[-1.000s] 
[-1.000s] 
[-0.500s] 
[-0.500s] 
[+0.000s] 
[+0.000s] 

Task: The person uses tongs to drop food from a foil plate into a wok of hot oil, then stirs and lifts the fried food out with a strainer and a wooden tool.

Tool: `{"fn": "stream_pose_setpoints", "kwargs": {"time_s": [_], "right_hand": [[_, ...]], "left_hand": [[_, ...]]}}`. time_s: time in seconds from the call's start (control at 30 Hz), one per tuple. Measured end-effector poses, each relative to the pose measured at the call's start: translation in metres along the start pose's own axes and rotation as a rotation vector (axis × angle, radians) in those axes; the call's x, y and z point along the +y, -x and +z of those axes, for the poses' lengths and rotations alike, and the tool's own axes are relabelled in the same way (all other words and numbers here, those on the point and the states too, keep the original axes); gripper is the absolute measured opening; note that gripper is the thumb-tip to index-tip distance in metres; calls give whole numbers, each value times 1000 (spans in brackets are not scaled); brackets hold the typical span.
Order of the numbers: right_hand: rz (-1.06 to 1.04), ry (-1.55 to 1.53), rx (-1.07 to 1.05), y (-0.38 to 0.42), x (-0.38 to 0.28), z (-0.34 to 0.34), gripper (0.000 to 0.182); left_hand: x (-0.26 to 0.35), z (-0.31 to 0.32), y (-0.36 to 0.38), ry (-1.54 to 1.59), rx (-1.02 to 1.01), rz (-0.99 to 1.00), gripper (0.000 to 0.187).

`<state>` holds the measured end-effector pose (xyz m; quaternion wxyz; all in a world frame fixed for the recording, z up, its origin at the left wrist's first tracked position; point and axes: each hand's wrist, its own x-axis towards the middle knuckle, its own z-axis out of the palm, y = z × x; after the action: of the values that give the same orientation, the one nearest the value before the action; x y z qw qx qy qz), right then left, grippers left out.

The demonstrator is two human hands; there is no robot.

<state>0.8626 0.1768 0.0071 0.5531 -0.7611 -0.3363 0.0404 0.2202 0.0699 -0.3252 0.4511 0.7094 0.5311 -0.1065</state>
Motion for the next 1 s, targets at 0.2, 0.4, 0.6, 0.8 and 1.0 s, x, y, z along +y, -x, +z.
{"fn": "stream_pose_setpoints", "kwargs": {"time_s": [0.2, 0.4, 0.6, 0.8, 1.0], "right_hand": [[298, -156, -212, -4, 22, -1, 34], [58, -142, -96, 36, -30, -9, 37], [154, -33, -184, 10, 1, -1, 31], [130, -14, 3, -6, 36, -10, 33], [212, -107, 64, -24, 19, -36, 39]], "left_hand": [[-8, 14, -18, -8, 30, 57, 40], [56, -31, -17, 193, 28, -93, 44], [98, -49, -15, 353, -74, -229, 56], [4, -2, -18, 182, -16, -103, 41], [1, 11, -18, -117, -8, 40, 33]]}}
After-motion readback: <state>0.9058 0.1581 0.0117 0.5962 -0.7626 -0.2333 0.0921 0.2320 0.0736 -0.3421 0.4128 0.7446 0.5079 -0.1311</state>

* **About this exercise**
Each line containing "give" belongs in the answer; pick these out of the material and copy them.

* **Response**
Tool: `{"fn": "stream_pose_setpoints", "kwargs": {"time_s": [_], "right_hand": [[_, ...]], "left_hand": [[_, ...]]}}`. time_s: time in seconds from the call's start (control at 30 Hz), one per tuple. Measured end-effector poses, each relative to the pose measured at the call's start: translation in metres along the start pose's own axes and rotation as a rotation vector (axis × angle, radians) in those axes; the call's x, y and z point along the +y, -x and +z of those axes, for the poses' lengths and rotations alike, and the tool's own axes are relabelled in the same way (all other words and numbers here, those on the point and the states too, keep the original axes); gripper is the absolute measured opening; note that gripper is the thumb-tip to index-tip distance in metres; calls give whole numbers, each value times 1000 (spans in brackets are not scaled); brackets hold the typical span.
`<state>` holds the measured end-effector pose (xyz m; quaternion wxyz; all in a world frame fixed for the recording, z up, its origin at the left wrist's first tracked position; point and axes: each hand's wrist, its own x-axis towards the middle knuckle, its own z-axis out of the palm, y = z × x; after the action: of the values that give the same orientation, the one nearest the value before the action; x y z qw qx qy qz), right then left, grippers left out.

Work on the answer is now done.